Among the entries, find each line that includes the string "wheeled" and list it.

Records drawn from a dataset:
*** Begin section ***

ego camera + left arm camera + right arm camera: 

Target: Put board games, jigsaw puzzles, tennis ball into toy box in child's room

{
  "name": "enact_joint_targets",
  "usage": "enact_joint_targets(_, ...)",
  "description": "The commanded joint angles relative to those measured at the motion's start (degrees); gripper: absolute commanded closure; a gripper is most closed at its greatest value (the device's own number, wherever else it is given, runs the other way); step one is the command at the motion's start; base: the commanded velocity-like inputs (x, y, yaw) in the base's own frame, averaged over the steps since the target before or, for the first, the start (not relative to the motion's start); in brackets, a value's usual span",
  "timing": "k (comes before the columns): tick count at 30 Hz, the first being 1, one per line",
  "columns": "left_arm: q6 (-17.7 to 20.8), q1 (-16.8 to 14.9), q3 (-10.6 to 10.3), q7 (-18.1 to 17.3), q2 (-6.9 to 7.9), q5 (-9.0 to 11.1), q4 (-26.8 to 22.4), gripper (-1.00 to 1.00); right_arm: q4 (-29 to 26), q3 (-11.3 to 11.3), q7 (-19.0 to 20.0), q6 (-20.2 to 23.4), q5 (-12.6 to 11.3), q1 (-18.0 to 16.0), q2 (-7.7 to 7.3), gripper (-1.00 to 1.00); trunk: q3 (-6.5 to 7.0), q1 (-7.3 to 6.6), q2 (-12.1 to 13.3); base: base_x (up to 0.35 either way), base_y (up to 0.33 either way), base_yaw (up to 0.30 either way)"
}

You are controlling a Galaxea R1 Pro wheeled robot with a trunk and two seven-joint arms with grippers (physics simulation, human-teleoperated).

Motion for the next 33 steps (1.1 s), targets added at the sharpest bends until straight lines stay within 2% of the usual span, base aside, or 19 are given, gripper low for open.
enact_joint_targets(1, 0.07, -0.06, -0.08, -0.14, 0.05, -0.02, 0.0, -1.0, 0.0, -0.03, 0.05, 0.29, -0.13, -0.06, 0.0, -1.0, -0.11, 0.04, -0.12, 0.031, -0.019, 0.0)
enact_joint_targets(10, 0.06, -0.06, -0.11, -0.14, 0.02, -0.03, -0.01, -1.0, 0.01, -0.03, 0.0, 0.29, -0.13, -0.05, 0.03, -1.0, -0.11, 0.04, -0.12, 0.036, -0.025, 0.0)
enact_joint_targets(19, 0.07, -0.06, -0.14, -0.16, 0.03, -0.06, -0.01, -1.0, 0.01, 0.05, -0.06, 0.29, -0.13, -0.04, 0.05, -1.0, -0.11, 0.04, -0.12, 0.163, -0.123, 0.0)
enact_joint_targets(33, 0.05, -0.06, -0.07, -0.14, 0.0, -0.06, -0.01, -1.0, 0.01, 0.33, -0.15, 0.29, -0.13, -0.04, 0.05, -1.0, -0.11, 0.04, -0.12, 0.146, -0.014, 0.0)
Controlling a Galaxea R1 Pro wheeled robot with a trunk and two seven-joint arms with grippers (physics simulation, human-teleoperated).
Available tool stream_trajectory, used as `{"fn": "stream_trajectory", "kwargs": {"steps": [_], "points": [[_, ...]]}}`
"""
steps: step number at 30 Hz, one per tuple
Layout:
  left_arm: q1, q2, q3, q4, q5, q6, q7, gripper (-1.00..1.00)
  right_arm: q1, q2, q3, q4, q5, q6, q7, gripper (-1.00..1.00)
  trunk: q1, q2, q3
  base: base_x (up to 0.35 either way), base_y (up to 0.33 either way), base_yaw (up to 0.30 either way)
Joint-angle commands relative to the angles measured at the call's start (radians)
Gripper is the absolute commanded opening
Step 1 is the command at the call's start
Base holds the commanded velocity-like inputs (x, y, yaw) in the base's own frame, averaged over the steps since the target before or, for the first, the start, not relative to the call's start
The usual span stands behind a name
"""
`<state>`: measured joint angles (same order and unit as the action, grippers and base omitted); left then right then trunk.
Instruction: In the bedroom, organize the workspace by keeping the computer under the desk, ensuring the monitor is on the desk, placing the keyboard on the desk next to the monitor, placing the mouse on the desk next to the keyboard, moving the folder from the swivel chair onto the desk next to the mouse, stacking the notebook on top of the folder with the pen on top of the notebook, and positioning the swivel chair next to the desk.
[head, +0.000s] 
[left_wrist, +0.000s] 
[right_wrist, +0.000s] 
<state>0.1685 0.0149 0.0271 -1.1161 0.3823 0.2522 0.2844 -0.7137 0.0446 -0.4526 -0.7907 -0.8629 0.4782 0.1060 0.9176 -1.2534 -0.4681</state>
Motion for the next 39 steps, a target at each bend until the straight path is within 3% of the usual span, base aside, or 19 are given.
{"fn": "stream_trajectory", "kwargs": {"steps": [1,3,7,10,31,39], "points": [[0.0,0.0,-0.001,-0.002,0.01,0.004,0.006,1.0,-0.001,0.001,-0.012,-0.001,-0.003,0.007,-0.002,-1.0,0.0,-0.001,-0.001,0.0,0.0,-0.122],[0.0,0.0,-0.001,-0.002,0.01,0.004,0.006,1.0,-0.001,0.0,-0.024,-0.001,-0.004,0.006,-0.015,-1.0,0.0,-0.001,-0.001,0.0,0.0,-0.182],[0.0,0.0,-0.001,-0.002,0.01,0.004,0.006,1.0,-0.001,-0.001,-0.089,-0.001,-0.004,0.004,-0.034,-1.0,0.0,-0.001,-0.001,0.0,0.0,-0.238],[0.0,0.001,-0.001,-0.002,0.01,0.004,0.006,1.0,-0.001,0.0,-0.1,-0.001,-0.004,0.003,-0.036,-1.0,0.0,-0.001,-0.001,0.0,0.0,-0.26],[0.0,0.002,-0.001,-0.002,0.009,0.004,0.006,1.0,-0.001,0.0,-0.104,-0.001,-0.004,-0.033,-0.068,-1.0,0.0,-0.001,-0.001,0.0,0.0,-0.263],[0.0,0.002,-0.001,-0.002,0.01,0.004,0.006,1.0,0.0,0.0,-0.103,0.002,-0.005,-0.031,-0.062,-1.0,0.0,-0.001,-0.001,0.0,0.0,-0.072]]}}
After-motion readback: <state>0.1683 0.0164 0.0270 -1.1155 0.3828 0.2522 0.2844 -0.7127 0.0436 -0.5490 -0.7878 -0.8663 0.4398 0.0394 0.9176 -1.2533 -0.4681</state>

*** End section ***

Answer —
You are controlling a Galaxea R1 Pro wheeled robot with a trunk and two seven-joint arms with grippers (physics simulation, human-teleoperated).
Controlling a Galaxea R1 Pro wheeled robot with a trunk and two seven-joint arms with grippers (physics simulation, human-teleoperated).

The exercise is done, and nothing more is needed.